Repentance, or repentance, Cardinal Cantalamessa said, is referred to in the New Testament in “three different moments and contexts,” corresponding to different moments in our own lives.

The first is based on the words Jesus said at the beginning of his ministry: “Repent and believe in the Gospel!” According to Cardinal Cantalamessa, it does not have a moral meaning in the first place, but consists first of all of faith, faith, change in how we see our relationship with God.

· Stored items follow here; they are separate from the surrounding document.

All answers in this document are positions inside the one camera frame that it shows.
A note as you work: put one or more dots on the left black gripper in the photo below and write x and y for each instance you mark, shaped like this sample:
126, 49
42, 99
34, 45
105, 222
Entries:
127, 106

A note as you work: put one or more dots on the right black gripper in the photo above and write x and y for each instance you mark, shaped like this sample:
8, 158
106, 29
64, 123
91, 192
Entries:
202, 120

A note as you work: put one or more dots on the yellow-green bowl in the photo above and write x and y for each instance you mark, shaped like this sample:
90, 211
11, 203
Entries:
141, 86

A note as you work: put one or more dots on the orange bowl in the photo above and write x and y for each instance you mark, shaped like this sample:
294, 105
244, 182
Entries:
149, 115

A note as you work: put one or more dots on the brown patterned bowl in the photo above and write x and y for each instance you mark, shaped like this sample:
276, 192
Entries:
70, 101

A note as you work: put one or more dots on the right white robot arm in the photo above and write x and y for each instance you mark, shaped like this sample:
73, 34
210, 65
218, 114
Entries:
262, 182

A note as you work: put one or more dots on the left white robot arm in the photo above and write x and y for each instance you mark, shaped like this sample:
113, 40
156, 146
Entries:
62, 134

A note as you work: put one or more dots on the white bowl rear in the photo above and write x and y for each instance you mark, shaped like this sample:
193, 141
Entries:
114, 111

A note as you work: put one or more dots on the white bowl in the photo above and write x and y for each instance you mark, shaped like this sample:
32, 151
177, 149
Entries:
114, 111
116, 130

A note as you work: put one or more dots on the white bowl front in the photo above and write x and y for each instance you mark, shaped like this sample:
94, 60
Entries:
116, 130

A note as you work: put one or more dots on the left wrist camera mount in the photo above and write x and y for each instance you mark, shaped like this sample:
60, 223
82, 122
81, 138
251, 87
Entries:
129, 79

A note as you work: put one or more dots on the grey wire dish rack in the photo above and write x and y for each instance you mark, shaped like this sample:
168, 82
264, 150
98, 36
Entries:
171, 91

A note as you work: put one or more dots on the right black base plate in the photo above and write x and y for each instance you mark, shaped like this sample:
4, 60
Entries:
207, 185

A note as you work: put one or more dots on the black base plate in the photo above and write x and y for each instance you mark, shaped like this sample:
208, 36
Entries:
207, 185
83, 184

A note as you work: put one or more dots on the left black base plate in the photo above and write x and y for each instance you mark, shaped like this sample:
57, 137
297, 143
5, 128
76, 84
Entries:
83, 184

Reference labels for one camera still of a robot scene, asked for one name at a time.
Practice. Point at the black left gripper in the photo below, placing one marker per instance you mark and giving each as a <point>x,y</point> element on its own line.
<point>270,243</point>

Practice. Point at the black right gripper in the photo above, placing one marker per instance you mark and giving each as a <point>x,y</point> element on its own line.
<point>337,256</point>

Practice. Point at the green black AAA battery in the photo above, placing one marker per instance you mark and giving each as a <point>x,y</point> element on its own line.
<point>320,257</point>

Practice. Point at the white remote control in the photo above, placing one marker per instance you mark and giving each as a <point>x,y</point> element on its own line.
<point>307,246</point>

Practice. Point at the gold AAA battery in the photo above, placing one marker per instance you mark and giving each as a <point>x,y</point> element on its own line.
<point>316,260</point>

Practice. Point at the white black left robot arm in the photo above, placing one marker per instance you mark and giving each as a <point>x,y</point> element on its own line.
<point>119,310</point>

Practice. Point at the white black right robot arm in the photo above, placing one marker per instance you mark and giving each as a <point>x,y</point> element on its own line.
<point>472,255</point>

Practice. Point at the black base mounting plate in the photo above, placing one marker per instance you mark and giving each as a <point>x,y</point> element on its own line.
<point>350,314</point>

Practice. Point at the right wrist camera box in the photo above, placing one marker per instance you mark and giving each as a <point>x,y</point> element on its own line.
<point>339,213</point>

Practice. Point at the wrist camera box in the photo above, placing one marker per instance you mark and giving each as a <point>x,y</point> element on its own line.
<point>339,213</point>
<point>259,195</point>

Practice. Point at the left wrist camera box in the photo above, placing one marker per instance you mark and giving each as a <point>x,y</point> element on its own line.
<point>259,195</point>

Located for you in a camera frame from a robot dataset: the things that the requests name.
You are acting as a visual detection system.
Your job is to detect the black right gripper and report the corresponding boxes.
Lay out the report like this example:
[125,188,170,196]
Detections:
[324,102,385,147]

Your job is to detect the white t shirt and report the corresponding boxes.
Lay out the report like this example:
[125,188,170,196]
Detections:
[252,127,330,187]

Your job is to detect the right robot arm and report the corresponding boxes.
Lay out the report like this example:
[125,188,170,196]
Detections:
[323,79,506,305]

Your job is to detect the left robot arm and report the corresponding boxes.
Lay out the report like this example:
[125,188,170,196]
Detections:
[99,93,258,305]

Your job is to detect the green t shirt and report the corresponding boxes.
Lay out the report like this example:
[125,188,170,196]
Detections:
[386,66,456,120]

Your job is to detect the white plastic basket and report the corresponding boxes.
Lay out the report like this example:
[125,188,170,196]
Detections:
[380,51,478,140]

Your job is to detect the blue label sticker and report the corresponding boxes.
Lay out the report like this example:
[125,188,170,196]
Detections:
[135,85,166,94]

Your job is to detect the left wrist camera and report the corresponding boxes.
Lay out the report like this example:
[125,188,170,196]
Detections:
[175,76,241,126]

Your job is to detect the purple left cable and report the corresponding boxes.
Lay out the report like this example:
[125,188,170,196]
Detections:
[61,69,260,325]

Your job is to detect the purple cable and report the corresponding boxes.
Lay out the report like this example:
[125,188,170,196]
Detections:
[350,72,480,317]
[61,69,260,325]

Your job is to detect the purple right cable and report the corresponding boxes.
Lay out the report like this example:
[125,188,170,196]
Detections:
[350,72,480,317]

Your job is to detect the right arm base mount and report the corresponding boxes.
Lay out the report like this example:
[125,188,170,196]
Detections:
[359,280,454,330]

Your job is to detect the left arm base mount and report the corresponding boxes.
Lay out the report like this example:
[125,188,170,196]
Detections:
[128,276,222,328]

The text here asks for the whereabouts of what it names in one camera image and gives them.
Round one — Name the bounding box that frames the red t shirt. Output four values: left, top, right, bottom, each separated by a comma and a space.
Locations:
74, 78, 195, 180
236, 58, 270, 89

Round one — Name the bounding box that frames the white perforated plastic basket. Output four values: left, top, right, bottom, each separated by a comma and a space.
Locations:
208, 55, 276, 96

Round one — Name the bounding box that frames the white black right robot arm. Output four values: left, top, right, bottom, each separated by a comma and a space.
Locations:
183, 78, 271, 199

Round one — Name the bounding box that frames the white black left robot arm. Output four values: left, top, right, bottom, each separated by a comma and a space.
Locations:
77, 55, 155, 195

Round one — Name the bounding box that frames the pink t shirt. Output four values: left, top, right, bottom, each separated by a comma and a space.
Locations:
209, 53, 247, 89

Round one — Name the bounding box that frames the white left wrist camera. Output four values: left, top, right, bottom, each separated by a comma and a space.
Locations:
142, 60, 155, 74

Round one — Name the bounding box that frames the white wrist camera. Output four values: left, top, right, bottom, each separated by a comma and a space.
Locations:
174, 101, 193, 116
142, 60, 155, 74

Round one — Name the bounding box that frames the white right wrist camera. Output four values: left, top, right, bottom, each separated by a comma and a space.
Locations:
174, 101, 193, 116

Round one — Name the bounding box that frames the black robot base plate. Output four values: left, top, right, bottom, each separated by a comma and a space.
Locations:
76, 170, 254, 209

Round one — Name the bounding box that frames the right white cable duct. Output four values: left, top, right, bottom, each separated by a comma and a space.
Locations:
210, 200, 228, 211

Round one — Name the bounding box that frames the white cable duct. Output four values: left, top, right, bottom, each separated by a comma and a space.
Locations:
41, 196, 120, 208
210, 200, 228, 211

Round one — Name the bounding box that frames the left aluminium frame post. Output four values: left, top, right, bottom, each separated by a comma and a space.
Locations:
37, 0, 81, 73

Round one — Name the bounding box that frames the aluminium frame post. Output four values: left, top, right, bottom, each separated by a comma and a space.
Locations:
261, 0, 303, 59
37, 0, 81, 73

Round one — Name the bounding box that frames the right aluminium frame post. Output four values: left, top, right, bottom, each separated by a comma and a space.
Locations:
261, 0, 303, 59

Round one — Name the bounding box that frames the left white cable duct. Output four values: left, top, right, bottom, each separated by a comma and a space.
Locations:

The second call to repentance in the New Testament comes when Jesus invites his disciples to ‘turn around and become like children’. Here, “Jesus brings forth a true revolution,” and calls them – and us – “to shift the center of yourself, and to re-establish yourself on Christ.” To become like children, Cardinal Cantalamessa said, means to go back to the time when we first met Jesus.

Finally, in the book of Revelation, Jesus calls those who are not hot or cold to ‘be serious … and repent’. “The focus here,” Cardinal Cantalamessa said, is on conversion from mediocre and lukewarm to fiery. This is not our own work, he insisted, but rather the work of the Holy Spirit.

From lukewarm to fiery

Cardinal Cantalamessa recalls the experience of the disciples when they were filled with the Spirit at the first Feast of Pentecost. The fathers of the church described this experience with the image of ‘sober drunkenness’ – the disciples were not drunk with wine, as the people imagined them, but were spiritually drunk after receiving the Holy Spirit.

“How can we take up this ideal of sober drunkenness and embody it in the present situation in history and in the Church?” Ask Cardinal Cantalamessa. In addition to the usual means of the Eucharist and Scripture, the cardinal, referring to Saint Ambrose, points to a third, ‘extraordinary’ meaning, which is not institutional, but rather ‘re-experiencing the apostles on the day of Pentecost’.

One way this is happening, according to him, is in the ‘so-called’ Baptism in the Spirit ‘, which’ involves a renewal with a fresh awareness not only of baptism and confirmation, but also of the whole Christian life. the most important fruit is the discovery of what it means to have a ‘personal relationship’ with Jesus risen and alive. ‘

Cardinal Cantalamessa emphasizes the importance of a true conversion from lukewarm to fiery, and invites its listeners to pray for Mary’s intercession for this grace.